The Pe’er lab is an interdisciplinary group that combines advanced genomics approaches with machine learning to address fundamental questions in biomedical science. Empowered by powerful technologies such as single-cell RNA sequencing and imaging-based spatial molecular profiling, we analyze complex data to understand basic biology and disease. 

Our group is interested in how organisms develop from a single cell to generate a vast diversity of cell types, how epigenetic control over these processes rewires over the course of development, and how cells communicate to execute multicellular responses. 

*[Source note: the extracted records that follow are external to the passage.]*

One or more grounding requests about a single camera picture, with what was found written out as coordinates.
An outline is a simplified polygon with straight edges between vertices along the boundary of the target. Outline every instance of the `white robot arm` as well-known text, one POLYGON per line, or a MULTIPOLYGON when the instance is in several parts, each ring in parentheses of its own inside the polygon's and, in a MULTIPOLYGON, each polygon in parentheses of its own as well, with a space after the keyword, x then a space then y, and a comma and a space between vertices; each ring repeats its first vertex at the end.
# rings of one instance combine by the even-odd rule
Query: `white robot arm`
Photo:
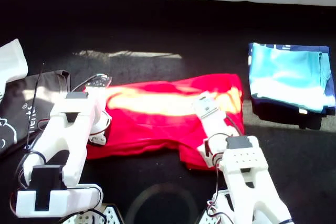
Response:
POLYGON ((208 92, 199 95, 194 109, 208 137, 198 150, 208 167, 216 166, 223 172, 228 187, 217 191, 199 223, 208 223, 205 220, 212 217, 224 224, 293 223, 269 175, 257 138, 238 135, 228 127, 225 112, 208 92))
MULTIPOLYGON (((55 103, 43 134, 23 163, 28 186, 17 193, 18 217, 64 217, 101 206, 103 192, 99 186, 78 184, 90 135, 103 133, 111 122, 104 111, 101 90, 97 86, 87 88, 88 92, 71 92, 55 103), (46 165, 61 150, 69 151, 66 164, 46 165)), ((102 136, 97 143, 105 141, 102 136)))

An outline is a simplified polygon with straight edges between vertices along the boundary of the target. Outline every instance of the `wire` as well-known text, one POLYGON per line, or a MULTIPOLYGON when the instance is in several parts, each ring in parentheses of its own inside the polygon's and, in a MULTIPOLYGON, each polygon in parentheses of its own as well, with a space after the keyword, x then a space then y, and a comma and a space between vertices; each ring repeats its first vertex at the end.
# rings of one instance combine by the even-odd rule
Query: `wire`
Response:
POLYGON ((216 164, 215 164, 215 167, 216 167, 216 196, 215 196, 215 199, 212 201, 212 203, 209 204, 209 205, 207 206, 207 208, 206 208, 206 214, 207 214, 209 217, 216 217, 216 216, 218 216, 218 215, 225 215, 226 218, 227 218, 232 224, 234 224, 234 222, 231 220, 230 216, 229 216, 228 214, 224 213, 224 212, 216 212, 216 213, 214 213, 214 214, 210 214, 210 213, 209 213, 209 210, 214 208, 214 205, 216 204, 216 202, 217 202, 217 198, 218 198, 218 193, 219 193, 219 191, 218 191, 218 181, 219 181, 218 162, 219 162, 220 160, 221 160, 221 158, 217 159, 216 164))
POLYGON ((41 69, 40 69, 40 73, 38 74, 36 83, 35 83, 35 89, 34 89, 34 96, 33 96, 33 101, 31 102, 31 109, 30 109, 30 115, 29 115, 29 121, 28 121, 28 129, 27 129, 27 143, 26 143, 26 149, 28 149, 29 147, 29 136, 30 136, 30 124, 31 124, 31 120, 32 120, 32 115, 33 115, 33 111, 34 111, 34 105, 35 105, 35 100, 36 100, 36 93, 37 93, 37 86, 38 86, 38 81, 40 79, 40 76, 42 74, 44 68, 44 62, 42 63, 41 69))
POLYGON ((109 114, 105 110, 102 110, 101 112, 104 113, 106 115, 106 117, 108 118, 108 120, 106 122, 106 127, 105 127, 105 129, 103 129, 103 130, 101 130, 99 132, 91 133, 90 136, 98 135, 99 133, 102 133, 102 132, 106 131, 109 128, 110 124, 111 124, 111 117, 109 116, 109 114))
POLYGON ((88 83, 89 81, 91 81, 92 79, 94 79, 95 77, 98 76, 105 76, 104 73, 96 73, 94 76, 89 77, 88 79, 86 79, 85 81, 81 82, 80 84, 78 84, 77 86, 75 86, 72 90, 72 92, 75 92, 77 89, 79 89, 81 86, 83 86, 84 84, 88 83))
POLYGON ((101 191, 97 187, 94 187, 94 186, 90 186, 90 187, 68 187, 68 189, 76 189, 76 190, 77 189, 90 189, 90 188, 94 188, 94 189, 96 189, 99 192, 99 200, 98 200, 97 204, 93 208, 90 208, 88 210, 74 212, 74 213, 72 213, 72 214, 70 214, 68 216, 65 216, 65 217, 61 218, 60 220, 58 220, 56 222, 56 224, 61 224, 61 223, 65 222, 65 221, 67 221, 68 219, 70 219, 74 215, 78 215, 78 214, 82 215, 82 214, 84 214, 86 212, 94 212, 94 213, 100 215, 104 219, 104 223, 103 224, 107 223, 106 215, 104 215, 103 213, 101 213, 100 211, 98 211, 98 210, 95 209, 100 204, 101 196, 102 196, 101 195, 101 191))
POLYGON ((37 122, 37 128, 40 130, 40 131, 44 131, 44 129, 41 128, 40 126, 40 123, 43 123, 43 122, 49 122, 50 118, 42 118, 41 120, 39 120, 37 122))
POLYGON ((232 124, 232 126, 236 129, 236 131, 238 132, 239 136, 242 136, 243 135, 242 131, 237 126, 237 124, 232 120, 232 118, 228 114, 226 114, 226 117, 228 118, 228 120, 230 121, 230 123, 232 124))
POLYGON ((23 183, 22 183, 22 175, 24 174, 24 172, 23 172, 23 169, 19 172, 19 176, 18 176, 18 182, 19 182, 19 184, 21 185, 21 187, 22 188, 24 188, 24 189, 28 189, 28 186, 26 186, 26 185, 24 185, 23 183))

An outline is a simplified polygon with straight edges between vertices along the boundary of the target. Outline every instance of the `black carpet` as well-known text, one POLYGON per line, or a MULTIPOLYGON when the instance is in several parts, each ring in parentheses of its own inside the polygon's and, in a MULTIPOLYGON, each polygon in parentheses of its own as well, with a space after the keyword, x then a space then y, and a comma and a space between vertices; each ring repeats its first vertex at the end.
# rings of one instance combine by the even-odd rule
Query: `black carpet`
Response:
MULTIPOLYGON (((328 45, 336 76, 335 8, 196 0, 0 0, 0 6, 0 45, 18 38, 29 74, 44 62, 45 71, 68 70, 73 87, 97 72, 113 76, 113 84, 239 74, 246 133, 259 138, 295 223, 335 222, 335 116, 314 118, 317 124, 310 127, 311 118, 296 121, 290 113, 266 108, 261 114, 281 121, 261 120, 253 113, 247 67, 248 42, 328 45)), ((12 176, 22 153, 1 160, 2 223, 54 223, 17 219, 10 212, 12 176)), ((190 213, 181 194, 162 193, 140 208, 135 223, 193 222, 215 191, 215 173, 188 170, 178 156, 161 150, 87 161, 81 181, 100 185, 104 202, 117 204, 123 216, 145 189, 171 183, 192 196, 189 205, 196 210, 190 213)), ((220 184, 225 187, 223 179, 220 184)))

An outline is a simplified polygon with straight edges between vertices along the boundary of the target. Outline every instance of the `black strap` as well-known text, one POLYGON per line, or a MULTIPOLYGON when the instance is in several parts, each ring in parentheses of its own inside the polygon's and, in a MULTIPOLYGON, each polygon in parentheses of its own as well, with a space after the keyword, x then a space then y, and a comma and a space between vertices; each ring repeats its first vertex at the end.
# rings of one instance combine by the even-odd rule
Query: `black strap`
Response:
POLYGON ((291 222, 293 222, 293 220, 292 219, 288 219, 288 220, 284 220, 284 221, 280 222, 279 224, 287 224, 287 223, 291 223, 291 222))

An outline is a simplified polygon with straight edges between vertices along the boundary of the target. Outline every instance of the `red cloth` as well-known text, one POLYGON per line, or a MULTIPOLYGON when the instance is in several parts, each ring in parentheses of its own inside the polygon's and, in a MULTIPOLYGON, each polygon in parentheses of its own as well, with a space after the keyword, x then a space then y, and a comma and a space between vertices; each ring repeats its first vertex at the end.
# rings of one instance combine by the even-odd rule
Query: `red cloth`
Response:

We have a longstanding interest in cellular plasticity, the consequences of intra-tumor heterogeneity, the evolution and metastasis of cancer cells, and the mechanisms by which regulatory circuits go awry in disease. By understanding the mechanisms that different cancers use to initiate, progress, spread and interact with the immune system, we can spur the development of personalized therapies and immunotherapies.

Biography

Dana Pe’er is an HHMI Investigator, Chair of Computational & Systems Biology and Scientific Director of the Single-cell Analytics Innovation Lab at SKI. Her lab has pioneered foundational machine learning approaches to derive cell states, trajectories and cell–cell interactions from single-cell genomics and spatial profiling data, and used these tools to investigate cellular plasticity in cancer and development. 

For her contributions, Dr. Pe’er has been recognized with the Burroughs Wellcome Fund Career, NSF CAREER, NIH Director's New Innovator and Pioneer, ISCB Innovator and Ernst W. Bertner Memorial awards, ISCB Overton Prize, and fellowship in the AACR Academy and ISCB.